Their Adderall escapism is about unfettered positivity. These women don’t want to be automatons with a machine-like capacity to work, or at least that isn’t what they describe. They want to live their lives with a vibrancy that only the next best thing to methamphetamine can provide. For most people, before you hit your tolerance wall, Adderall feels like any other stimulant does: unending possibility. There is a reason why MDMA’s street name is “ecstasy.”
It feels silly to speculate why any of this might appeal to someone, or if there is a meaningful difference between that and just wanting to get high. The simple answer is that stimulants feel good. No one needs a think piece about why cocaine feels good—it’s cocaine. But our Adderall obsession comes on the heels of a subsection of the population being fixated on what’s been called “toxic positivity,” an excessive preoccupation with maintaining optimism no matter the situation.

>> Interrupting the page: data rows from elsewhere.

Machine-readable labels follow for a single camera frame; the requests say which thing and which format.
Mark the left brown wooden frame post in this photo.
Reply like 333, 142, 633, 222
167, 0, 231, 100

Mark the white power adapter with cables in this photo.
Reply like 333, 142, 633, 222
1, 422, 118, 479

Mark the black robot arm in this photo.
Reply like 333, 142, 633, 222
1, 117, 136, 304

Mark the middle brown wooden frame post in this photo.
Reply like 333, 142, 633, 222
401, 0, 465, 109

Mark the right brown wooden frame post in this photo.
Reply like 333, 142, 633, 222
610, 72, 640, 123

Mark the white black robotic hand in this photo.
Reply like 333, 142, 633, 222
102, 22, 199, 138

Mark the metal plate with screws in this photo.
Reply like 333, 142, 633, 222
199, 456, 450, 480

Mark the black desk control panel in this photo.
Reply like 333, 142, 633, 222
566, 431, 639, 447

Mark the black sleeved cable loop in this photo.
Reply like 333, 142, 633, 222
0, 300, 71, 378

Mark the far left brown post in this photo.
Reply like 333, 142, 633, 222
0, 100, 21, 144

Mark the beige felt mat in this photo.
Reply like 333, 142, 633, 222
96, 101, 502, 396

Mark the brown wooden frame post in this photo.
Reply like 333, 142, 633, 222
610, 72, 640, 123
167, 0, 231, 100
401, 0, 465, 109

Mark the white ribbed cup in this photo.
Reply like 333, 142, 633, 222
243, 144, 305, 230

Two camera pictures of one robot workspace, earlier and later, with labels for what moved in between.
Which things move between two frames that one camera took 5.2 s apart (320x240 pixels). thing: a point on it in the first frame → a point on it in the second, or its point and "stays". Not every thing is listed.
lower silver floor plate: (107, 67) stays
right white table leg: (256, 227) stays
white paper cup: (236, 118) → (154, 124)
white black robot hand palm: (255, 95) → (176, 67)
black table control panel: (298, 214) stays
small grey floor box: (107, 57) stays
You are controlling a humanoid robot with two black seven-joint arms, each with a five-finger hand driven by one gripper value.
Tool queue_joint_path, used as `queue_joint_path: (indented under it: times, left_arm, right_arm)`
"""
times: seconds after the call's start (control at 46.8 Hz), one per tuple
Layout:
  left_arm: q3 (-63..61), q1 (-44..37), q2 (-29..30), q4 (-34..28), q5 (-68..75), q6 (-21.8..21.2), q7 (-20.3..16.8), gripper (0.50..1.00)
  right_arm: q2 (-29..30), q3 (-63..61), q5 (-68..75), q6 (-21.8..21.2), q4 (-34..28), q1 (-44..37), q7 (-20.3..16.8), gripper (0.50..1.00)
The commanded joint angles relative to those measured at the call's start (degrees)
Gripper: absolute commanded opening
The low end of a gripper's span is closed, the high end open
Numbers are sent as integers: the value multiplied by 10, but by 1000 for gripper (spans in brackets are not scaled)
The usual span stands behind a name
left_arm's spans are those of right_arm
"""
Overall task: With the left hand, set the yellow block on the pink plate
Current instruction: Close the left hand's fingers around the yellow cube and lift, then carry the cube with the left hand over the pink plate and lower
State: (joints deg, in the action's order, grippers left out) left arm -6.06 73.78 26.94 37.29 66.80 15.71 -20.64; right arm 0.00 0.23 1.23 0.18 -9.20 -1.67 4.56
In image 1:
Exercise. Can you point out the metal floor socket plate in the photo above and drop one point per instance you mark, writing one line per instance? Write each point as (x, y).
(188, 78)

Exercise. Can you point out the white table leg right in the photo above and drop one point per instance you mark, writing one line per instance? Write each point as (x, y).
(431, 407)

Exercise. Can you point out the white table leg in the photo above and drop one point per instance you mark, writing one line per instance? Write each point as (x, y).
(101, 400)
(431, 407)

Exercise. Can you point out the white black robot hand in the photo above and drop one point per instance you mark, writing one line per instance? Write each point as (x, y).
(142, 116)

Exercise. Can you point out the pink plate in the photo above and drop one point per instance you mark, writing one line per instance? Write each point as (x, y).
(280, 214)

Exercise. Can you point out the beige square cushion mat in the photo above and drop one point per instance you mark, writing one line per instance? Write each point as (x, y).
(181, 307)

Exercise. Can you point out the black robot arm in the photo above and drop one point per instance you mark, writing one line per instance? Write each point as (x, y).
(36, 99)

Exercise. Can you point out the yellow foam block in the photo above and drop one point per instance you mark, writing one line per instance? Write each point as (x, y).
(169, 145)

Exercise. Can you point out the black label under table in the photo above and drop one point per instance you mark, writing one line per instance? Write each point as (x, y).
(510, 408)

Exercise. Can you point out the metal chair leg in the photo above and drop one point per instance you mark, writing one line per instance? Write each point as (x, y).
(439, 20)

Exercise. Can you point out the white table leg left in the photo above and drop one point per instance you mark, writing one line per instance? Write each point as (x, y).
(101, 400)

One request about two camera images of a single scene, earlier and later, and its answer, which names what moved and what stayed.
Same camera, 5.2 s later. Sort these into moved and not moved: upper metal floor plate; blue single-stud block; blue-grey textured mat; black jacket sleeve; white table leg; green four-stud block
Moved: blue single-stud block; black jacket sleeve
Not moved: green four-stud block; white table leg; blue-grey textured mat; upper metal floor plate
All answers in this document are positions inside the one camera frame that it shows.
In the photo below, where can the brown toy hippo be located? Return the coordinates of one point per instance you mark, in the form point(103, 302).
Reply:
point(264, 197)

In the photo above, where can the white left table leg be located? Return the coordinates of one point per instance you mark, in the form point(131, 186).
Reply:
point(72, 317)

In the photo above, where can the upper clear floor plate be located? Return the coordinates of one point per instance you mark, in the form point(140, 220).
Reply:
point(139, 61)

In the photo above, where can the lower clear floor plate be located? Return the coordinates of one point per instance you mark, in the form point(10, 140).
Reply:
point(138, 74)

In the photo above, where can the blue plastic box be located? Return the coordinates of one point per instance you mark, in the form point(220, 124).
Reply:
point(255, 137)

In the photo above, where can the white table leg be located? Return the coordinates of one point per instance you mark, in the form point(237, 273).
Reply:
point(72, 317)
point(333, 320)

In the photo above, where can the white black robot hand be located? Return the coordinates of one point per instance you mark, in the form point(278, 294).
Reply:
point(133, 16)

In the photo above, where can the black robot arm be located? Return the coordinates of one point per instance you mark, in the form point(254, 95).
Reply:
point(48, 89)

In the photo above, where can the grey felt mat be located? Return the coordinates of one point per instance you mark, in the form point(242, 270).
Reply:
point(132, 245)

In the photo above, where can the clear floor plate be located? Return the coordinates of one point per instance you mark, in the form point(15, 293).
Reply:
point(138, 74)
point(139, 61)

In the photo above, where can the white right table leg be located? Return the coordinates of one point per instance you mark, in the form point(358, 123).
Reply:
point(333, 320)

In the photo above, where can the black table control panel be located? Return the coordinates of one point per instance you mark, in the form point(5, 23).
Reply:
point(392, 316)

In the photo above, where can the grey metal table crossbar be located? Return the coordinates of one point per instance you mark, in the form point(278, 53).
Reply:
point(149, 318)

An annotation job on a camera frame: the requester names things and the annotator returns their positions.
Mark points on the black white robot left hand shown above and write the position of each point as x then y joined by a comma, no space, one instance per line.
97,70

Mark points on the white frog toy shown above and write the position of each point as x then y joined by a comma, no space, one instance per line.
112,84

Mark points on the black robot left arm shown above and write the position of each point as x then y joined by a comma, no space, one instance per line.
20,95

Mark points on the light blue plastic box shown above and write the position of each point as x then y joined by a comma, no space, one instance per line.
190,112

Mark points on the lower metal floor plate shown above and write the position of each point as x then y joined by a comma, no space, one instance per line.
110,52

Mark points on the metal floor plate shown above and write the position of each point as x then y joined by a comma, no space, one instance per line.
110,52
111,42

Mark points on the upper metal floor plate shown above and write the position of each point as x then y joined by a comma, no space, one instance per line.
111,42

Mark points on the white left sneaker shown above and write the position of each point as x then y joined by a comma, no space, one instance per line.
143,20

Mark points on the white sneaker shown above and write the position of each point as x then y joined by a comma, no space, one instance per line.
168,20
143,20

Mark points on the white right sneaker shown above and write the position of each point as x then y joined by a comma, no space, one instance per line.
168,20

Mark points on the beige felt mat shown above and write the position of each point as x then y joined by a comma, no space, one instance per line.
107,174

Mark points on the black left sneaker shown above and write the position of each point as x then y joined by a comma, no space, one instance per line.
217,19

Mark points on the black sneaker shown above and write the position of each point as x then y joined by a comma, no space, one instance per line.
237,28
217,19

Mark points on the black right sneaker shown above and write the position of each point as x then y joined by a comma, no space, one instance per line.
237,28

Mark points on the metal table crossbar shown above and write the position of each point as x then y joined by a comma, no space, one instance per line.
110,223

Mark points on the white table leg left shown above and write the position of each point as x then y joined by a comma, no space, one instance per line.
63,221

Adderall prescriptions are (or were) booming alongside New Age practices like “manifestation,” which teach that you can
will your desired life into reality. If some portion of Millennials and Zoomers are using an ADHD diagnosis to play the victim, then maybe another portion is using it to hack reality in the style of people who, 15 years ago, subscribed to
The Secret.
It’s uncharitable to call this emotional or intellectual entitlement. My sense is that people just don’t know better. They are not only at sea, but there is no one and nothing to guide them back to the shores of the good life. Some conclude that life is a never-ending quest to “feel good.” And if a pill can offer that—why not?”